I usually don't look at technical indicators. You can actually see a lot of similar words in the square. For example, "I didn't expect it", "This time it exceeded expectations", "The technical indicators are useless now", "It's different from before", etc. If the technical indicators are so useful, this situation should not always occur. After all, even one "technical indicator is useless" may be fatal. In this round of bull market, how many people sold out and missed the opportunity because of technical indicators. It can only be a reference. Don't be too superstitious about it. Especially when the big bull market and the big bear market come.

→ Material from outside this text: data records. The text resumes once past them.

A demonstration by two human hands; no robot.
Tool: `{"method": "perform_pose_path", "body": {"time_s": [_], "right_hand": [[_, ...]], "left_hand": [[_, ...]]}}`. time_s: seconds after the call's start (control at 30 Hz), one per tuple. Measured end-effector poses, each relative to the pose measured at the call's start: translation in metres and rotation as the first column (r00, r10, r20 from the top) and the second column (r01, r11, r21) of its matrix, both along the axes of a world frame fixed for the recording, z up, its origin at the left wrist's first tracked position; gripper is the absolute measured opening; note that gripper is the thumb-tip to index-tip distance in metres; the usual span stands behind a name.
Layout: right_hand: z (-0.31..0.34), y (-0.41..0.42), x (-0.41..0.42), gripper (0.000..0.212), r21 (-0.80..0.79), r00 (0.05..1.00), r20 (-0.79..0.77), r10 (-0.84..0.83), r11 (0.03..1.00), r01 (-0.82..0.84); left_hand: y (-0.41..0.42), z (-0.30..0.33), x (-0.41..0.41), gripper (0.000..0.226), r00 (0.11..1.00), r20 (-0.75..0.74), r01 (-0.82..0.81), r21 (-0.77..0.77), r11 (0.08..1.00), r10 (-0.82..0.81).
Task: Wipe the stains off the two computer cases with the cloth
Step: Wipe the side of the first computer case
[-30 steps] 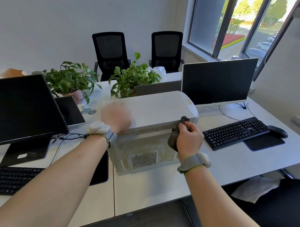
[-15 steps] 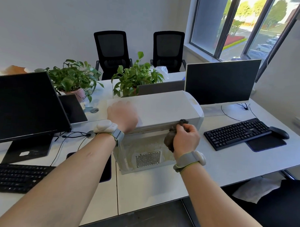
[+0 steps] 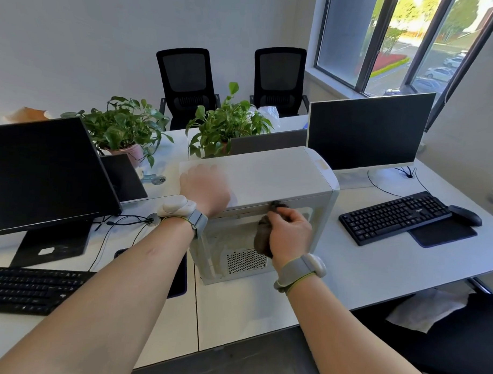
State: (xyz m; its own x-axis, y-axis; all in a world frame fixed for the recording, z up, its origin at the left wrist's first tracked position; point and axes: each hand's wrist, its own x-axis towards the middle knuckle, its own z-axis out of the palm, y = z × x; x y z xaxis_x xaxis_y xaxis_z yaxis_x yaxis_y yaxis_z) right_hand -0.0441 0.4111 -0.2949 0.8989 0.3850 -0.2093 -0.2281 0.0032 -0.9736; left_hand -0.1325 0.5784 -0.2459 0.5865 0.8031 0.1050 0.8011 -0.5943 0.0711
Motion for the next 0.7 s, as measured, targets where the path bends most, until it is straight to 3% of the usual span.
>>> {"method": "perform_pose_path", "body": {"time_s": [0.07,0.23,0.47,0.57,0.63,0.7], "right_hand": [[0.0,-0.003,-0.003,0.013,0.043,0.994,-0.035,0.105,0.994,-0.104],[0.005,-0.003,0.011,0.011,0.12,0.985,-0.009,-0.171,0.978,0.171],[0.002,0.003,-0.01,0.012,-0.045,0.979,0.076,0.188,0.982,-0.185],[0.011,0.002,-0.003,0.014,0.082,0.995,0.084,0.05,0.995,-0.057],[0.01,0.005,-0.004,0.012,0.083,0.994,0.106,-0.04,0.996,0.031],[0.004,0.012,-0.014,0.011,0.019,0.991,0.135,-0.009,1.0,0.007]], "left_hand": [[0.0,0.0,0.0,0.036,1.0,0.001,-0.004,-0.006,1.0,0.004],[-0.001,0.0,0.0,0.036,1.0,0.009,-0.007,-0.023,1.0,0.007],[-0.001,0.002,0.001,0.037,0.999,0.023,-0.02,-0.079,0.997,0.022],[0.004,0.007,0.0,0.038,0.997,0.062,-0.043,-0.162,0.986,0.054],[0.007,0.01,-0.001,0.04,0.996,0.074,-0.037,-0.21,0.977,0.054],[0.008,0.012,-0.003,0.043,0.996,0.074,-0.028,-0.24,0.97,0.047]]}}
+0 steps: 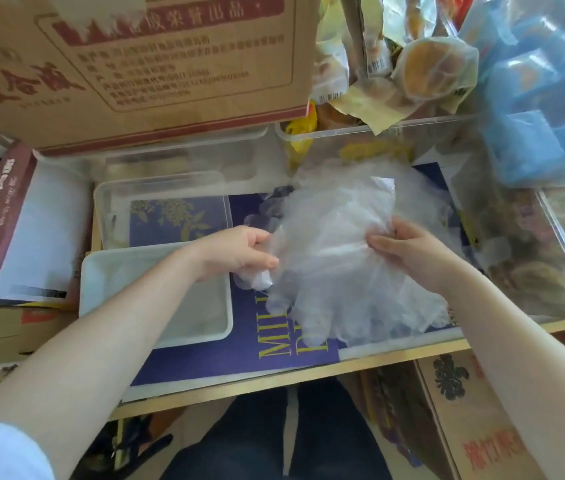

Many people say that Trump's inauguration = good news materializing, so it has peaked. I will mention three points for you to judge yourself. First, Trump has not yet taken office, and all policies have not been released. You wouldn't naively believe that what a president says before taking office can definitely be achieved, right? So this is called good news not yet materialized. Second, Trump's cabinet members have not been finalized. If the cabinet members are particularly favorable to Bitcoin, for example, if the appointed treasury secretary has a preference for Bitcoin, then that would still be a round of good news. Finally, after Trump takes office, in the short term, it is very favorable for the U.S. stock market, and the U.S. stock market has spillover effects on the cryptocurrency market. Judge for yourself.
I've wanted to complain about this for a long time; a whole bunch of people are talking about black swans. Over 95% of people have no idea what a black swan is. The most important concept of a black swan is that it is an event that no one can predict. If someone can predict it, then it's not a black swan; it's a gray rhino. There are always people saying that the crash of Bitcoin is a black swan; there's a term in Northeast China that fits you perfectly, called 'abuse of the term'.
You might not believe it, but I still have Bitcoin from 2016. Back then it was over 4000 each. Did you really earn more by going back and forth than by doing nothing?
Here’s a hint: there’s no reason in the square, or it’s just like drawing a random picture to start predicting the market, the more certain and confident they appear, the more nonsense it is. Essentially, it’s just that your backside decides your mind. It’s highly likely they are about to face a liquidation and are panicking without a plan, or they are perfectly missing the opportunity to get on the boat. Don’t believe it, just treat it as entertainment.
Since 2016, experienced players who have been buying coins are really used to this one-sided rising market.
This kind of market is where most spot holders are collectively bullish, lacking liquidity, and a slight purchase of spot will drive the price up.
Have there been few liquidations in the square these days? If you want to short, you might as well wait for the big trend to short; doing it now can't even be called gambling, it's just giving away money. What’s the difference between shorting now and guessing the peak? The trend is bullish, and if you can guess the peak so accurately, shouldn’t you be going long?